I wasn’t all that young when I started chewing tobacco. Some of you guys started when you were young and quit by the age I was starting, I started at age 25.
My wife had actually thought I quit or tried quitting much more than I had. I hid it well or thought I did. One day approximately 150 days ago my 7 year old son came out of the bathroom with a can in his hand and asked “what’s this? Holding a can of snuff he had found in his drawer behind his toothpaste.
I’ve had health issues and I had insomnia trouble. I questioned whether tobacco played a part in these things but the bottom line-I was addicted and couldn’t stop if I wanted to. I always bought two cans at a time, have a dip, start tremoring, throw away the two cans and say that was it. Then do it all over again, then back to the C store three hours later.
I worked for a water company. I’d get called out at night on emergencies, water main breaks really suck in the winter.

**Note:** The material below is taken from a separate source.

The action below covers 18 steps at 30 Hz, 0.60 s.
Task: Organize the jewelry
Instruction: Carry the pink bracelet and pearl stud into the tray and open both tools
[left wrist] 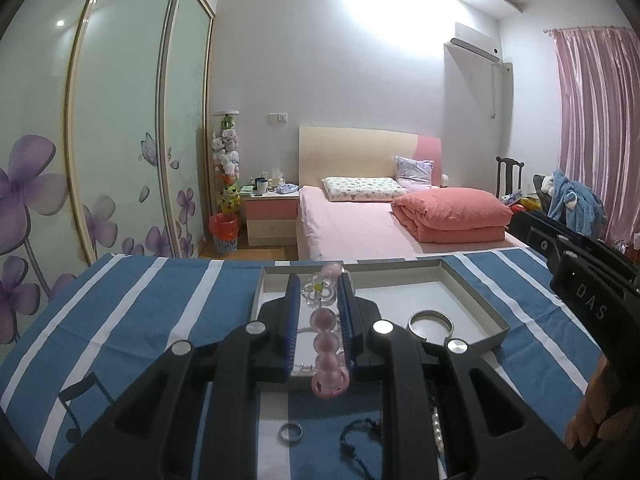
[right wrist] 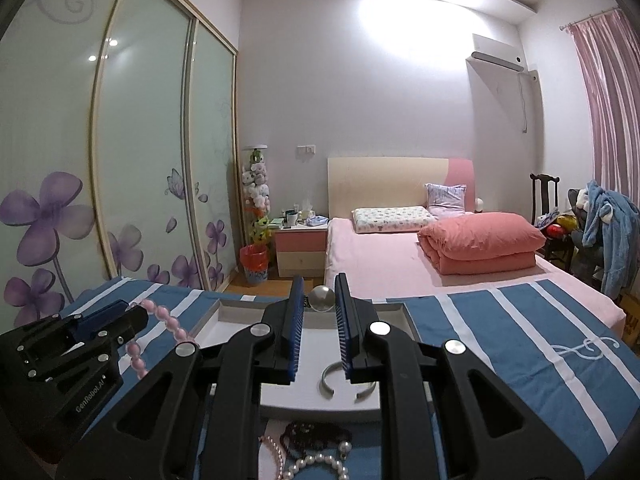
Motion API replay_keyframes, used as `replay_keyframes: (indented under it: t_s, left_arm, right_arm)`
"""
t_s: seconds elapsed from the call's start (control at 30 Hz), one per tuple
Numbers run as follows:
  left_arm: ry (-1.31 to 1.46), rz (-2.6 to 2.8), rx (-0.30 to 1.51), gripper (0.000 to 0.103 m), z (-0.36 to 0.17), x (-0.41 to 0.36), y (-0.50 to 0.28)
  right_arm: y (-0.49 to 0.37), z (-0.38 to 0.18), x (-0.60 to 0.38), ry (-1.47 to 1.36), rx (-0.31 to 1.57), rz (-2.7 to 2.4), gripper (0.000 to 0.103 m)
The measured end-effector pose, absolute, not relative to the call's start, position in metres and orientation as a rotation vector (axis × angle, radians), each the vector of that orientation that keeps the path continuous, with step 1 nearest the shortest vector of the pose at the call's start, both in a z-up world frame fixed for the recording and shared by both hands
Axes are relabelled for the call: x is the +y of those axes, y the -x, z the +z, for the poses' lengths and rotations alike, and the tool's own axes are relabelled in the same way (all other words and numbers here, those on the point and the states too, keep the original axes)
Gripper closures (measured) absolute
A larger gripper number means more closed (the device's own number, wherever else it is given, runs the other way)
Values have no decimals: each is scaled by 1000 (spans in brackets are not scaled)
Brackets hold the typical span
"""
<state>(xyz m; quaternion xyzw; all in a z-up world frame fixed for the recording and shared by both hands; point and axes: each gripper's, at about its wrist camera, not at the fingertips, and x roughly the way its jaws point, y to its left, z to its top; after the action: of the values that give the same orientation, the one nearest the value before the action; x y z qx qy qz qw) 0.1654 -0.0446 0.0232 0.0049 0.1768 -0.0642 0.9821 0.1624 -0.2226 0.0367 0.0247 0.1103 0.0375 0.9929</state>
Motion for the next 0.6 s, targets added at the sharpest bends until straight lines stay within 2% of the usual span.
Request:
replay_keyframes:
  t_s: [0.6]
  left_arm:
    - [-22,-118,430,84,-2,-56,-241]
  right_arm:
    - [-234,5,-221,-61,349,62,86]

I really hated getting called out but sometimes laying awake at night I’d be wishing for the phone to ring so I could go on the main break and have a reason to chew.
I let my wife know I had a real problem and we prayed about what to do. I was on the computer again looking for some kind of help, don’t know why I didn’t find this site sooner, but plugged in quitting tobacco for a search and found this site. I had never dealt with a forum on a web site before. I signed up immediately and my guardian angel seemed to appear. Some guy named Chewie was on the other end of the site. I got a friendly email and phone number for support in less than one minute. I felt there was hope. this was an answer to my prayer, lights came on.

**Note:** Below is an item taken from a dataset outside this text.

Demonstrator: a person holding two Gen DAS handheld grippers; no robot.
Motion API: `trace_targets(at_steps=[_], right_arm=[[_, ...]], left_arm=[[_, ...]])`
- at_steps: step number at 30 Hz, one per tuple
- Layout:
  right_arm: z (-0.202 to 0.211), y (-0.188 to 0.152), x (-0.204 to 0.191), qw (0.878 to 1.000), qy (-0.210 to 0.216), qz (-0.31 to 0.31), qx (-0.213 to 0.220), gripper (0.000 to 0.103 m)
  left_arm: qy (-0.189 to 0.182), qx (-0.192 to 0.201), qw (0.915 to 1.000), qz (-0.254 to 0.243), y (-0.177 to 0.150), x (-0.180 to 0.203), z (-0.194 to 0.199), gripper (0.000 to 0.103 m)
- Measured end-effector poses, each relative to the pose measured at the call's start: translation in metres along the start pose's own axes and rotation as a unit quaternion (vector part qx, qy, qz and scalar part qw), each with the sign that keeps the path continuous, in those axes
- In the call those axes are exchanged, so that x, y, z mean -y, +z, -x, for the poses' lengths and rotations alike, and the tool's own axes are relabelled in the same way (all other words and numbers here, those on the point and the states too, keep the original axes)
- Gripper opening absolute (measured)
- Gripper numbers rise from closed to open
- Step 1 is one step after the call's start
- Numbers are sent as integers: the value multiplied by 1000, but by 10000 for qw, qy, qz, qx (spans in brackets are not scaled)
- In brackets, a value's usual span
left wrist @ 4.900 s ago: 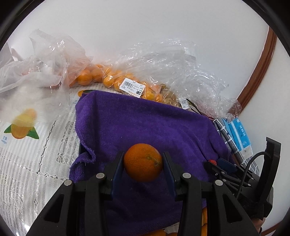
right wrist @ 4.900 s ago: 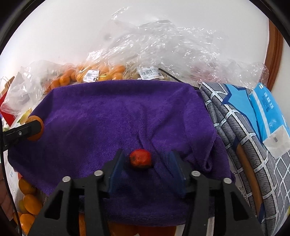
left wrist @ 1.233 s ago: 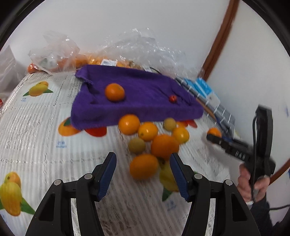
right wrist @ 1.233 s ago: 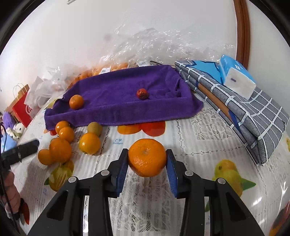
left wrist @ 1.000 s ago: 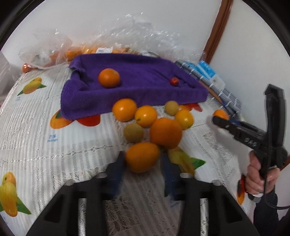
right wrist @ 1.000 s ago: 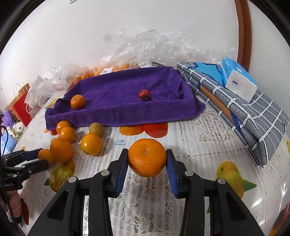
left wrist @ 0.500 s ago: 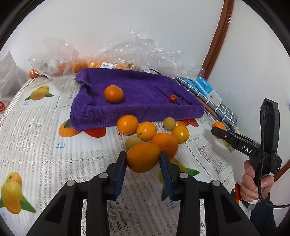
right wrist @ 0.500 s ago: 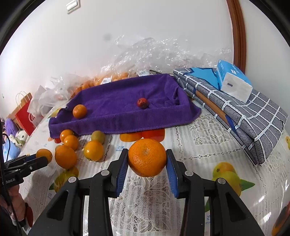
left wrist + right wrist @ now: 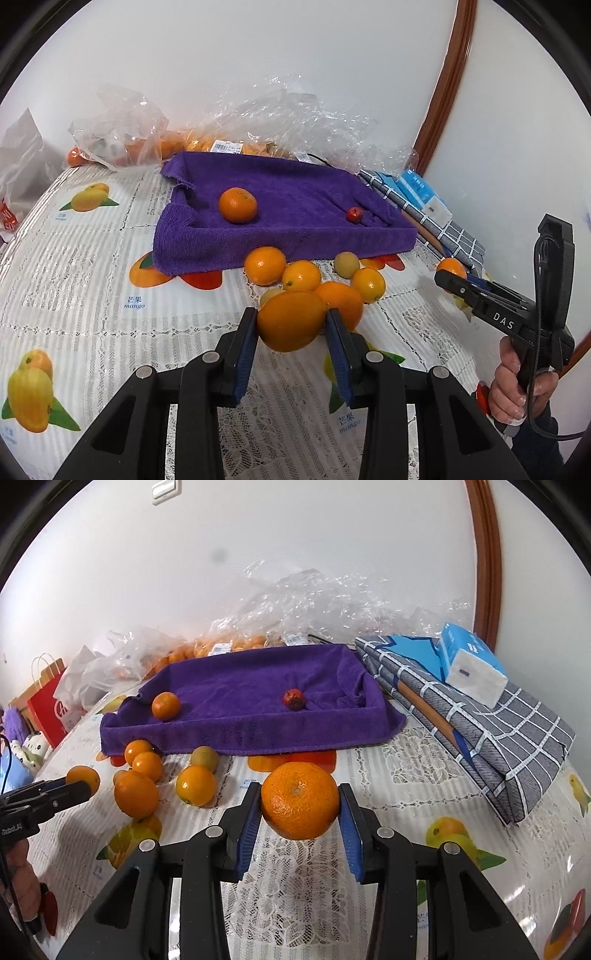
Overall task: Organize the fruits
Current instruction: 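Lift both held oranges and carry them over the purple towel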
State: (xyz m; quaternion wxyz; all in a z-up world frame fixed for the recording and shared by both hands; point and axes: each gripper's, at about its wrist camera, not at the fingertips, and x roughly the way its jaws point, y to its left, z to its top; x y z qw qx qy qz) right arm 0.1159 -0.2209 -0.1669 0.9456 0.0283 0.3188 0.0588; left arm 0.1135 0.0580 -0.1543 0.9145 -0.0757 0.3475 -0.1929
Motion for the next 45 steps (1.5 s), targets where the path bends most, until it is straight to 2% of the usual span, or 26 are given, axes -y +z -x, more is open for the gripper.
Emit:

I didn’t know how much of a problem I had until I was at this site, I can’t believe I played with this crap for 20 years . I tried to have this speech ready at 100 days but I’ve wanted to say so much to all of you and didn’t know how. You have all played a part in one way or another in helping me. Thank you all so much. This site can never stop, because of the desperation that I had and the desperation of thousands of addicted newbies out there. Where will they go?
117 days- Christmas day and my older son has summed it up by giving me a framed picture that he made and it says “Kick The Can” and that’s what I’m doing!
“Your quit brother Jimmy”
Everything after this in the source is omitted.